There are just so many things.

aceadmiral:

I’ve been trying to make this argument that repulsed =/= bad on the basis that repulsed, in fact, =/= bad, and that most people have things that turn them on as well as kinks they don’t understand, and boundaries about what they feel comfortable doing with and having done to their bodies. But, more specifically?

For repulsed asexuals (not demis or grey-aces, sorry), you are talking about saying “I don’t want to have sex with people I’m not attracted to” is bad. Because by definition there are no people we are attracted to. The reason this whole thing has a word in the asexual community instead of the way it is talked amongst people of other sexualities (namely: “You do what? Ew!”) Is because we are talking about how much we are willing to do with people we’re not sexually attracted to. This word we have? Is entirely about sexual people and sexual culture.

It is entirely about how the world rejects asexual people in favor of the sexual majority.

And that’s why nobody ever calls themselves a “repulsed heterosexual” or a “repulsed homosexual” or what have you. Because sex between people who are attracted to each other is accepted as something that is logical and makes sense, no matter what the moral judgment is that comes after it.

There are a lot of people of all different sexualities who don’t like various sexual acts. Nobody should try and force them to like it, especially not without their permission. I stand behind that general argument and will continue to do so, because it is a sound argument with solid logical underpinnings.

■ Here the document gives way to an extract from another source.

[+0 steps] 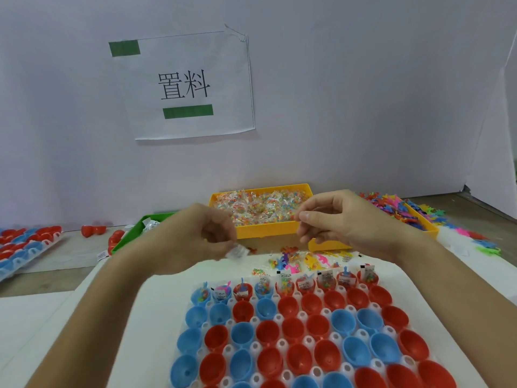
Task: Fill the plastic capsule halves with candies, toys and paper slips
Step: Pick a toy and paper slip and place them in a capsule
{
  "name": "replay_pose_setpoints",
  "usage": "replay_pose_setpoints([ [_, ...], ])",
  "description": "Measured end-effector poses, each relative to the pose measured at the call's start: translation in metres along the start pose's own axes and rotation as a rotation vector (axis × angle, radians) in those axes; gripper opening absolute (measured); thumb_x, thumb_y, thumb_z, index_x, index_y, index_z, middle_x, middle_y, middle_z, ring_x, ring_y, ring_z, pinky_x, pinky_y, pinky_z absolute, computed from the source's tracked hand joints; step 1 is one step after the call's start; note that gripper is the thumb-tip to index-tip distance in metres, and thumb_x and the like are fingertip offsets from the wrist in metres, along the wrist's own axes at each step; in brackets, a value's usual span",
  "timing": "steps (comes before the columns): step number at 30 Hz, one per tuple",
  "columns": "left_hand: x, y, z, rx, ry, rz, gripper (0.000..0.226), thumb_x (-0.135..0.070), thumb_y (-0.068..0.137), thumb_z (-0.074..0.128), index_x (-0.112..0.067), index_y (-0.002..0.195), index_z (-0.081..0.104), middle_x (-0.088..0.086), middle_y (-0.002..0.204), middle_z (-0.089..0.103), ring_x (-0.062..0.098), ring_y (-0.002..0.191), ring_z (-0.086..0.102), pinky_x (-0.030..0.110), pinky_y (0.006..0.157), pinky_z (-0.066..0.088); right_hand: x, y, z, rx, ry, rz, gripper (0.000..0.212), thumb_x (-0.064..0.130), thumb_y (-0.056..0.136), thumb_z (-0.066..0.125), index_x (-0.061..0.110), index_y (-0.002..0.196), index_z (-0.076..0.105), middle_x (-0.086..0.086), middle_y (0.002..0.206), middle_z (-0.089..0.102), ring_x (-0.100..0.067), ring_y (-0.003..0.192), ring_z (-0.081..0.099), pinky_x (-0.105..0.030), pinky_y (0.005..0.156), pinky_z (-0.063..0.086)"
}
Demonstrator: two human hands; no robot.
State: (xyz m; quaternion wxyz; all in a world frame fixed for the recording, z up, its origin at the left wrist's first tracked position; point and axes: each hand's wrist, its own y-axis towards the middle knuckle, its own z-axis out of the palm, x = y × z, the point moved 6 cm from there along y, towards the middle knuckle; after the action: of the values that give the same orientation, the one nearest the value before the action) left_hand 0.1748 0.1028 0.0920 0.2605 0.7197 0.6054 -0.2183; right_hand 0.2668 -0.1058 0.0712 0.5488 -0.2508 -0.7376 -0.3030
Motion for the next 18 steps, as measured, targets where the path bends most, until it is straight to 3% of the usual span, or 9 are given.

But on a micro level, singling out repulsed asexuals because we’re not willing to have sex with people we’re not attracted to? You disgust me.

It occured to me yesterday that this is exactly it. The reason sexual people don’t identify as repulsed/indifferent/etc. is because they are not generally expected to have sex with people they categorically aren’t attracted to in the way asexuals are, and if they refuse to have sex with people they categorically aren’t attracted to that doesn’t generally make their experience of their sexuality very different. That is, if a straight person says “nah, not having sex with anyone of my own gender”, that doesn’t have massive knock-on effects in terms of their likelihood of finding a romantic relationship or w/e. Whereas, due to being repulsed, I completely dismissed romantic relationships as an option for ages, and there’s a lot of what indifferent and/or aces who enjoy sex say that is totally alien to me. As a result, it can be an important distinction for asexuals, because it actually carries useful information beyond “ew, sex”.

Although I could see situations where it’d be a useful categorisation for sexual people as well, for instance heteroromantic homosexuals or homoromantic heterosexuals. But for most of them I suspect there’s just no point.